■ YOUR TASK ■
Look through the data below for the line with "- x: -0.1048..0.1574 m", and transcribe it exactly together with each line after it up to and including the line with "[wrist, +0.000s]". Give nothing else.

■ DATA SUPPLIED ■

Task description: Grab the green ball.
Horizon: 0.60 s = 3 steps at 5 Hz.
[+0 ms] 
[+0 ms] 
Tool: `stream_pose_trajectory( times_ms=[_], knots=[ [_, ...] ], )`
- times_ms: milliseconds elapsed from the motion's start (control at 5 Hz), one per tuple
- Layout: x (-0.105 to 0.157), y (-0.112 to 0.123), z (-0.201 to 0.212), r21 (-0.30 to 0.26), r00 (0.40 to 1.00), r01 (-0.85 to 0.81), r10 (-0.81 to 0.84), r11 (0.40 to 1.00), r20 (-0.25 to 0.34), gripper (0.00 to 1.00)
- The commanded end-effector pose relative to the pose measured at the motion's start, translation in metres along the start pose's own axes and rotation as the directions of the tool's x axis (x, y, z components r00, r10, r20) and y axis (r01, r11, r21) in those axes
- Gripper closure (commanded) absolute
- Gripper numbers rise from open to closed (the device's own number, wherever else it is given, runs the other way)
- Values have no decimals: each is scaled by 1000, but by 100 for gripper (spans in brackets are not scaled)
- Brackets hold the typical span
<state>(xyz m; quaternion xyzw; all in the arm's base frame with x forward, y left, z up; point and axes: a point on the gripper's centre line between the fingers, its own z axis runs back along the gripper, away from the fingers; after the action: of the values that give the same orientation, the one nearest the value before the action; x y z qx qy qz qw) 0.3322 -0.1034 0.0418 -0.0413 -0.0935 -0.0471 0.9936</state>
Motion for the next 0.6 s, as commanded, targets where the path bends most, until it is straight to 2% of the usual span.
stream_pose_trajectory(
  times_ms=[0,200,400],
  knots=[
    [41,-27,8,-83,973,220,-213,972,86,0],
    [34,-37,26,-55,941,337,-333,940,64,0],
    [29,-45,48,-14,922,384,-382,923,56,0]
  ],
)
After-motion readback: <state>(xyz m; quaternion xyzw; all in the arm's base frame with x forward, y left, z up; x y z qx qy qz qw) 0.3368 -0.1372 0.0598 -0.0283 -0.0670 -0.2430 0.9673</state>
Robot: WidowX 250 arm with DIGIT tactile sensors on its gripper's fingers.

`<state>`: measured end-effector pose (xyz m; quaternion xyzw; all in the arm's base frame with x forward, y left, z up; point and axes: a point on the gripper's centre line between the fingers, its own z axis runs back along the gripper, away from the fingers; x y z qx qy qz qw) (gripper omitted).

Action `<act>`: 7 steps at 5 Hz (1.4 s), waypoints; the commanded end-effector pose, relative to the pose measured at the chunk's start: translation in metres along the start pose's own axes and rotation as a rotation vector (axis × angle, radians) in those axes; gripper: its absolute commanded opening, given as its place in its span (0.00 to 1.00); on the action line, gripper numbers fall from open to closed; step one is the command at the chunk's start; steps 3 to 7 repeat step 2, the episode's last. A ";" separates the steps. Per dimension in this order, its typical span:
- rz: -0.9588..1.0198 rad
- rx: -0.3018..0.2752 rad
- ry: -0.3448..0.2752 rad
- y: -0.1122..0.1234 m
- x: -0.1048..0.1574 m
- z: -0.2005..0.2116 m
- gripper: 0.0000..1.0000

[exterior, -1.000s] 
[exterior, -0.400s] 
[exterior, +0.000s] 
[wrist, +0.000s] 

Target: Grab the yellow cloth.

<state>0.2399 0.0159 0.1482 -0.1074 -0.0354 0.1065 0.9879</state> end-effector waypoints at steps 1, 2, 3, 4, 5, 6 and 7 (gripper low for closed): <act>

■ SOLUTION BELOW ■
- x: -0.1048..0.1574 m
- z: -0.2005..0.2116 m
- gripper: 0.0000..1.0000

[exterior, -1.000s] 
[exterior, -0.400s] 
[exterior, +0.000s] 
[wrist, +0.000s] 

For this exercise, the work is now complete.